Tuesday, July 19, 2011

Sourdough bread

All through the summer, I kept my sourdough starter alive by feeding it once a week and using it for sourdough pancakes. These days, with the cooler weather, I am back to baking bread with it.

Since I got a stand mixer, I have been drawn to recipes that require one, but it turns out that my current favourite sourdough recipe is actually based on the famous NYTimes no knead bread.
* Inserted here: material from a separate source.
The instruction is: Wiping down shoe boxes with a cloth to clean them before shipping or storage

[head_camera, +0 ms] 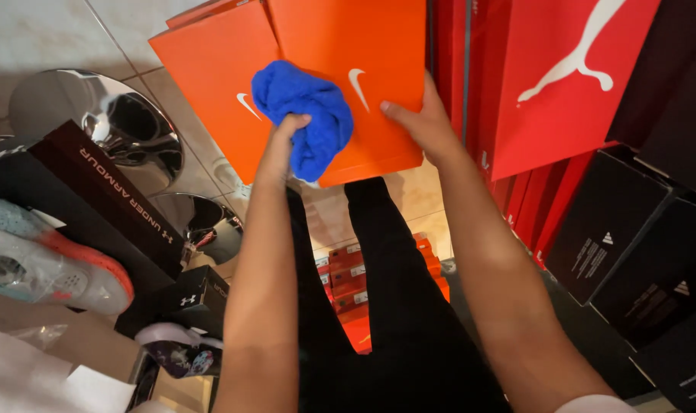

The recipe is by JMonkey of The Fresh Loaf.
Bread nerd notes:
-- I have been using 400g white flour, 169g wholemeal flour, and 3 t vital wheat gluten.
-- It tends to need a little bit of extra water.
-- In our cold house I have been letting it have a slightly longer rise (up to 21 hours).
-- I had some trouble with the crust burning before the bread was done, so I lower the temperature to 375 for the uncovered baking period, and bake it for 30 minutes or a bit longer. (A few times, the crumb has been ever so slightly gummy, so I am careful to avoid underbaking.)
*****************
UPDATE: I solved the gumminess problem. DO NOT add any extra water. When you mix all the ingredients together it takes a bit of effort, and the dough can be a little dryish and shaggy in places, but it works. I bake it covered for 30 minutes and uncovered for 20, and it works out perfectly.